We have been married for over four years, and I love my husband deeply. I have had a lot on my mind lately, and I find myself worrying a lot during sex. Sometimes I worry about whether or not I will have an orgasm. I know that worrying makes it harder to orgasm and that I should just relax. But every time I'm right on the brink, I worry, and the feeling goes away. I used to have no trouble having an orgasm.

Any ideas on what we can do to make me have the big O? Has anyone else here ever had this problem? Any advice would be much appreciated.


----------



## starlight415 (Oct 30, 2011)

I don't take birth control pills. I can get there by myself. But sometimes, I get frustrated with the vibrator, because it takes too long. 

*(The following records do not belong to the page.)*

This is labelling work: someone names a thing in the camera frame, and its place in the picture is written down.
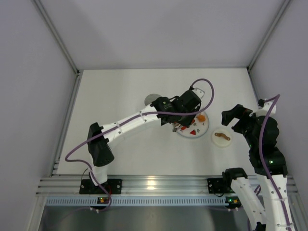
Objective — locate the red orange food slices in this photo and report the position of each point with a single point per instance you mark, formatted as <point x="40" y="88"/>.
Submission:
<point x="184" y="127"/>

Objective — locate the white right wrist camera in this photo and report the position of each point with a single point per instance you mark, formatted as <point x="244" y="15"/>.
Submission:
<point x="264" y="106"/>

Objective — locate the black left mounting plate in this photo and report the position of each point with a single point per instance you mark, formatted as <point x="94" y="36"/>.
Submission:
<point x="112" y="186"/>

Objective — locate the white patterned plate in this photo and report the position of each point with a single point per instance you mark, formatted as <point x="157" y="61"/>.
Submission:
<point x="197" y="129"/>

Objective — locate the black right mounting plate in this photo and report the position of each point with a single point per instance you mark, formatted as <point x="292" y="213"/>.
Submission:
<point x="218" y="186"/>

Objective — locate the white round container lid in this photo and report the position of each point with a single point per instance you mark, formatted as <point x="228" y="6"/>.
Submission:
<point x="221" y="137"/>

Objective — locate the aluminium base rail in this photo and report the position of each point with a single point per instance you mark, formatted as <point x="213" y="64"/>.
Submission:
<point x="131" y="185"/>

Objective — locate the metal tongs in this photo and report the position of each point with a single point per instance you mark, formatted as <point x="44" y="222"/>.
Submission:
<point x="176" y="126"/>

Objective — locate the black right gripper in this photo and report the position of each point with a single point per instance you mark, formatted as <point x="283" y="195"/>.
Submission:
<point x="237" y="118"/>

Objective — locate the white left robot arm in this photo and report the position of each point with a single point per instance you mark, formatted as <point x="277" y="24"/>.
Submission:
<point x="158" y="113"/>

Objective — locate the orange food piece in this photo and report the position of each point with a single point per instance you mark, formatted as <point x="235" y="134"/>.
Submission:
<point x="201" y="118"/>

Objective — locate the white cylindrical lunch container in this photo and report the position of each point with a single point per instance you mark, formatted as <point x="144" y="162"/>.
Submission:
<point x="151" y="98"/>

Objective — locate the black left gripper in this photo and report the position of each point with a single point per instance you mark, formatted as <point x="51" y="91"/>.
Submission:
<point x="180" y="119"/>

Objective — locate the slotted cable duct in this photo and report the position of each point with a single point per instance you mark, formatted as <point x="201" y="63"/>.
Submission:
<point x="143" y="201"/>

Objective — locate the black mounting plate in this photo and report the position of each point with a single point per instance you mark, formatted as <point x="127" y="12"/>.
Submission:
<point x="112" y="186"/>
<point x="218" y="186"/>

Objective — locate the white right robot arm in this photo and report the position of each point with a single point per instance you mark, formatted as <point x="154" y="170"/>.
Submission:
<point x="273" y="214"/>

Not much else has changed. Our son has special needs, so he has a lot of doctor appointments. He's always had a lot of appointments, though.


----------



## michzz (Jun 6, 2008)

Could be just not able to focus, but worth getting a checkup to make sure.


----------



## Enchantment (May 11, 2011)

Women can suffer from performance anxiety just like men can. Sometimes, assuming that you are otherwise healthy and your relationship with your partner is good, putting too much pressure on yourself (or even your partner putting that pressure on you) to orgasm can make it a very elusive event.

In that case, you need to focus more on the 'journey' and not so much on the end destination.

If you feel that there could be a physical issue involved, or you are on a medication (like certain anti-depressants) that can cause anorgasmia (lack of orgasm), you should go see your doctor.

Anorgasmia in women - MayoClinic.com

Best wishes.


----------